Пишу письмо в своем мезонине — в библиотеке. Засиделась, уже поздно, а спать идти не хочется. Это, наверное, потому, что за сегодня я многое успела. А знаешь, когда разойдешься, усталости не чувствуешь — все бы делала и делала еще что-нибудь.

У меня открыты настежь окна, и я хорошо слышу наш узел — и депо, и станцию. Вот оторвалась сейчас от письма и разом как-то услышала все — и диспетчерское радио, и маневры, и звон чего-то металлического в депо. Слышу, как поезд отправился со станции. Может быть, его повели Кряжев и Юра Шик.

У нас здесь любят говорить: транспорт никогда не спит, транспорт работает без сна. Сколько раз при мне произносили эти слова, а, пожалуй, я вот сейчас впервые как следует ощутила, что они значат. И вообще тебе не кажется, что ночью как-то лучше слышишь и чувствуешь жизнь?

Между прочим, из моего мезонина видны огни станционных светофоров. Я открыла, что издали эти огни кажутся звездами. То зеленые, то желтые, то красные, они горят день и ночь. Бессонные звезды, горите, горите!

Да, Светочка, миновал год, как ты уехала в Москву: ты закончила первый курс университета, а я познала свой Крутоярск-второй. У меня тоже был свой курс обучения. И еще неизвестно, чья учеба была серьезнее, кто из нас больше получил.

Помнишь, однажды весной мы побежали из школы к реке. В городе только подсохло, помнишь? Хотя нет, это, кажется, без тебя. Да, правильно, это мы с Шуркой. Теперь я уж точно вспомнила. Кстати, ты поздравила Шурку? Она прислала мне коротюсенькое письмо. У нее сын. Подумать только, у Шурки сын!

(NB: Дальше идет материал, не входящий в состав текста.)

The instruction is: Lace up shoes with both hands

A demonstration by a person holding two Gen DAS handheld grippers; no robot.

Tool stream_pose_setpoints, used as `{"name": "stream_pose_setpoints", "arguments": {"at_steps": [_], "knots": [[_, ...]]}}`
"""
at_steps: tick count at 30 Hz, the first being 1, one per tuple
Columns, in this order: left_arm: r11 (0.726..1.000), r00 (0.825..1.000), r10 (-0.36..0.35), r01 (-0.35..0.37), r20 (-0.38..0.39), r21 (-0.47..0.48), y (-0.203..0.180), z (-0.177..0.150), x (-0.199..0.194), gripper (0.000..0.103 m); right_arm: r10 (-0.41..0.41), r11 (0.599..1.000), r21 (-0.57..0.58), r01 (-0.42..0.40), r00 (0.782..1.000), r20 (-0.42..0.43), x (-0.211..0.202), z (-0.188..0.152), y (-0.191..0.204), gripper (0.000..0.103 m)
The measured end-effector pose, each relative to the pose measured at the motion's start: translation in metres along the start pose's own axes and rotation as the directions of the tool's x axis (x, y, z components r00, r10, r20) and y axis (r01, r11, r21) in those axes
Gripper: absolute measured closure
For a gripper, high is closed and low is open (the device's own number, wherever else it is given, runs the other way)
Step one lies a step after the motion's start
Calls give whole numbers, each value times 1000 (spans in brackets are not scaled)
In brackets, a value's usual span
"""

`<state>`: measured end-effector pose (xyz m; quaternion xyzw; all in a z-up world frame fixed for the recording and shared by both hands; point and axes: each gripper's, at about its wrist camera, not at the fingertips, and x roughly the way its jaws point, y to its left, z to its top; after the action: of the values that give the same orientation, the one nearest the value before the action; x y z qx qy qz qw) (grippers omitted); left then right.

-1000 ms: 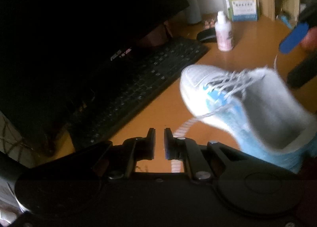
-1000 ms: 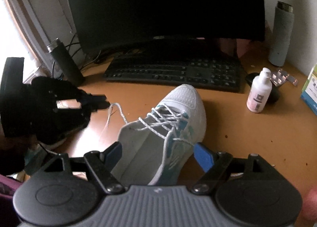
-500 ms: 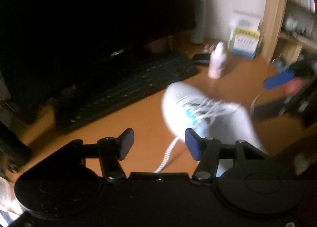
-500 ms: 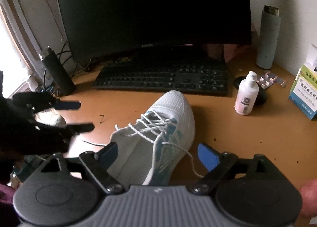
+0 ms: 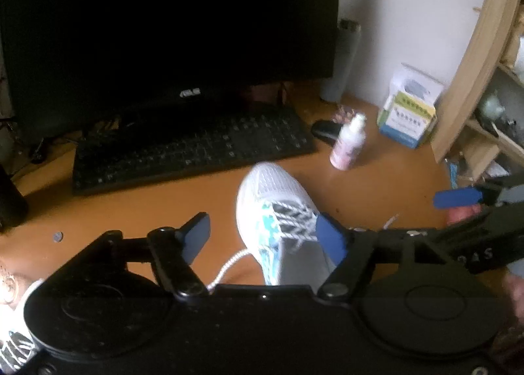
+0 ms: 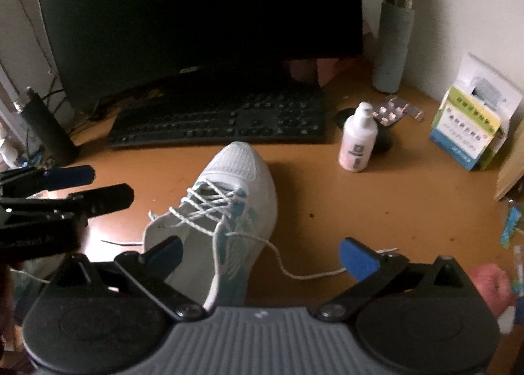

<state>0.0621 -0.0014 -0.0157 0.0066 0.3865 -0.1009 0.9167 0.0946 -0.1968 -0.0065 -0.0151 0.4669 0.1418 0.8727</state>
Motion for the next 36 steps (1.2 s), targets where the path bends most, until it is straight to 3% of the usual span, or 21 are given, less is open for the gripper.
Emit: {"name": "stream_pose_setpoints", "arguments": {"at_steps": [8,14,19,36], "knots": [[998,998,57,-57,-6,-1,2,0,-7,19,-34,999,12,34,999,2,-7,2,0,1],[996,994,85,-86,-63,-11,1,-3,0,18,-60,998,-5,60,998,-11,-6,0,5,1],[992,990,128,-127,-53,14,-6,0,-3,17,-82,997,-17,82,997,-10,-6,1,5,1],[994,994,86,-90,-67,-56,-5,3,-6,17,-110,992,-66,109,994,-4,-8,1,7,1]]}}
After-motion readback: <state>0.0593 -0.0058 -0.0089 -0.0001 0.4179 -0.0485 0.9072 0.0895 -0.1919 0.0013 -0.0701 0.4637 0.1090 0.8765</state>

Да, так мы с Шуркой побежали к реке. День был хотя не очень пасмурный, но холодный, ветреный. На улицах серо так, неуютно было. Мы выскочили на берег, и как раз выглянуло солнце. Но лучи упали не на наш берег, а на тот. И все на том берегу показалось нам совершенно другим, чем у нас. Главное, что там все зеленело: даже земли совсем не видно — сплошная трава. Казалось, там уже настоящее лето. А у нас торчали из земли реденькие росточки. Холодно, ветрено. И не пахнет летом. Мы с Шуркой, не долго думая, к переправе. Махнули через реку. Выпрыгнули на берег, припустили через поселок. Визжим от восторга: вот, думаем, сейчас поваляемся на траве. Выскочили на луг — и ничегошеньки не поймем. Земля сырая, холодная, травка жиденькая, реденькая. Тут мы оглянулись назад, на наш берег. И что же мы увидели? Буквально на том же месте, где мы стояли каких-нибудь полчаса назад, земля как ковер. Сплошная трава, яркая, свежая, прелестная. И вообще вся набережная в цвету, в зелени — глаз не отнимешь.

У Шурки такая мина, словно ее надул кто-нибудь самым бессовестным образом. Ну и у меня на лице что-нибудь в этом роде. Поглядели мы друг на друга и давай хохотать.

Вот, Светочка, так и в жизни. Всегда кажется, что самое настоящее, самое интересное, красивое где-то вдали, в другом месте. А возле тебя одна проза. На самом же деле ничего подобного. Просто надо уметь видеть, как говорят у нас на Урале, разуть глаза.

Закругляюсь, дорогой мой альпинист. Как приедешь, потащу тебя в наш Крутоярск-второй. Ужасно хочется познакомить тебя со всеми и всем. Твоя Лиля.

Светочка, я писала письмо несколько дней и вот уже готовое распечатала. Случилась беда: Добрынин ударил жену, не совладал с собой, она упала, обо что-то сильно расшибла голову. Он сразу же сказал Виктору Николаевичу Овинскому, что натворил. Я узнала раньше мамы, но «доброжелателей» хватает, и хотя она мне ни звука, по ней видно — тоже уже знает. Светочка, пытка какая-то: заговорить с ней об этом не могу, но и отмалчиваться не легче. Господи, что же это?! Опять затаскают человека. Даже суд не исключен. Одна надежда — наш секретарь партбюро Виктор Николаевич. Но разве он всесилен? Ну почему, почему у нас хватает людей, готовых распнуть ближнего своего? В каких парниках они выращиваются? Или возникают сами собой. Так что же, они и при коммунизме будут! Что ты думаешь об этом? Нет, не пиши, лучше мы при встрече. Еще раз твоя Лиля».